The newest version of the travel ban was issued on Sept. 24, in anticipation of the second version's expiration, and it is by far the strictest version of the executive order thus far. Called the "Presidential Proclamation Enhancing Vetting Capabilities and Processes for Detecting Attempted Entry Into the United States by Terrorists or Other Public-Safety Threats," the third executive order blocks or restricts travel for people from Chad, Iran, Libya, North Korea, Syria, Venezuela, and Yemen. Additionally, Iraq is mentioned separately in the order as facing "great screening security," but no entry restrictions. Sudan, which was part of previous iterations of the ban, has been removed. Many of the countries listed are Muslim-majority nations, while others, like North Korea, are countries Trump has a personal vendetta against.

Which is why Judge Derrick Watson, U.S. District Judge for Hawaii, determined that the new version, despite narrowed down language chock-full of legalese, is discriminatory and, ultimately, unconstitutional. It is, per Watson, "dangerously flawed." (His order temporarily stops the ban for all countries listed, except for North Korea and Venezuela.)

Judge Watson's opening statement (which you can read in full on Mother Jones) compared Trump to professional athletes in a scathing reference to the president's recent fight with NFL players protesting police brutality.

"Professional athletes mirror the federal government in this respect: they operate within a set of rules," Watson's opinion reads, "and when one among them forsakes those rules in favor of his own, problems ensue. And so it goes with EO-3."

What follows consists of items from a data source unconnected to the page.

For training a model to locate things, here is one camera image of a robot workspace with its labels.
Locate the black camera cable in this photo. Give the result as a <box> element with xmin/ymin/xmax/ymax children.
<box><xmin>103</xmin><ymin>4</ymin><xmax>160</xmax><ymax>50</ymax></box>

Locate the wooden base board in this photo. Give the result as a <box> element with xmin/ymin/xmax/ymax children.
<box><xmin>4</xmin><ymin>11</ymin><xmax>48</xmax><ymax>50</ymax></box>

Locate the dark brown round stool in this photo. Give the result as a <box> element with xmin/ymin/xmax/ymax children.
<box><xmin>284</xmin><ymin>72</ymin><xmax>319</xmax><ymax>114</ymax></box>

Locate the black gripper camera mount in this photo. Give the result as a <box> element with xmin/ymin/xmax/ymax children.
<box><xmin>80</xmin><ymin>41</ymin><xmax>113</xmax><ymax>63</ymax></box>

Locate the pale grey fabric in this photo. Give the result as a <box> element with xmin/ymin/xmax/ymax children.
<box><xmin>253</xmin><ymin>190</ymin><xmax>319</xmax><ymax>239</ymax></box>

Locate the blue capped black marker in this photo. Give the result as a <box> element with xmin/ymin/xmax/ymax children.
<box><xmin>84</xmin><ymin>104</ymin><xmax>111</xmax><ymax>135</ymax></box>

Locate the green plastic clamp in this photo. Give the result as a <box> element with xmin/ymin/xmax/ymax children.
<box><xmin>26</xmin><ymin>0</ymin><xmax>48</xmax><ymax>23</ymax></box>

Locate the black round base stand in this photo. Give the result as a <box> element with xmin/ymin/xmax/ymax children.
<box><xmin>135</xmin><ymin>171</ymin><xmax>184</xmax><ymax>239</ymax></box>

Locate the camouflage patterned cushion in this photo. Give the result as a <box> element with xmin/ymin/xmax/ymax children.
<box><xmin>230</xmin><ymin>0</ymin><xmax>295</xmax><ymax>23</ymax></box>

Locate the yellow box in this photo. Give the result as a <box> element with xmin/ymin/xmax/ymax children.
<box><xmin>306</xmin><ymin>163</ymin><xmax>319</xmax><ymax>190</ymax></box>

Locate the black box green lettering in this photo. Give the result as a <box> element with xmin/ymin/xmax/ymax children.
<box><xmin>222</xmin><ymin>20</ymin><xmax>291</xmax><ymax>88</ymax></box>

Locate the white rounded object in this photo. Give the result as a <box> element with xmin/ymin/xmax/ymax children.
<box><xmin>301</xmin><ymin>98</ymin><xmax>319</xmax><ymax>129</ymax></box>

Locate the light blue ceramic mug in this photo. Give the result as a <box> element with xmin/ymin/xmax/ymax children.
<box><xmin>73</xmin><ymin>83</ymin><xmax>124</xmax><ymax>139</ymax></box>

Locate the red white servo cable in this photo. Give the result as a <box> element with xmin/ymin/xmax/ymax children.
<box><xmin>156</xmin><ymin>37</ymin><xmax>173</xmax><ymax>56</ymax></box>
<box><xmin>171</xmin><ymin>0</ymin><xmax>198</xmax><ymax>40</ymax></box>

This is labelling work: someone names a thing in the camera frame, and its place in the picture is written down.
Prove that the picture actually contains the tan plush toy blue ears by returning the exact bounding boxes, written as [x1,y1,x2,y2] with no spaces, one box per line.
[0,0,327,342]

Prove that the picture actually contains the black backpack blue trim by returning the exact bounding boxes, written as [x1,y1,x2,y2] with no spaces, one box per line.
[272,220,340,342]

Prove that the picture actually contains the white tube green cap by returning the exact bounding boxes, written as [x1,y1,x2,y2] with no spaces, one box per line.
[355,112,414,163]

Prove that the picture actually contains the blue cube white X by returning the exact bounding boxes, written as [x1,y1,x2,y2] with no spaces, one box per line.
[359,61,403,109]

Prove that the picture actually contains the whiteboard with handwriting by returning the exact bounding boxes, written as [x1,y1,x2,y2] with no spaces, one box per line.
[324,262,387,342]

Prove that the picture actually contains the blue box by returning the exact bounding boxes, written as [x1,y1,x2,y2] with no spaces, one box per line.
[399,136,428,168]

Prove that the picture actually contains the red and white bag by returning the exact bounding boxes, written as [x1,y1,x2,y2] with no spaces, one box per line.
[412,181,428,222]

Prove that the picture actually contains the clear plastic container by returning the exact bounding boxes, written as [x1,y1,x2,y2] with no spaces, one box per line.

Watson argued that the third executive order, though using slightly different language, is, in essence, no different from the first two travel bans. According to Watson, the ruling handed down by the Ninth Circuit in June prevents the Trump administration from meddling in immigration law to the extent that executive order number three proposes. (The Ninth Circuit, according to Politico, blocked the second travel ban, issued in March, for exceeding the president's authority and failing to argue the legal need for a ban.)

Watson wrote,

Ignoring the guidance afforded by the Ninth Circuit that at least this Court is obligated to follow, EO-3 suffers from precisely the same maladies as its predecessor: it lacks sufficient findings that the entry of more than 150 million nationals from six specified countries would be "detrimental to the interests of the United States," a precondition that the Ninth Circuit determined must be satisfied before the Executive may properly invoke Section 1182(f) [the section of the U.S. code regarding "inadmissible aliens"].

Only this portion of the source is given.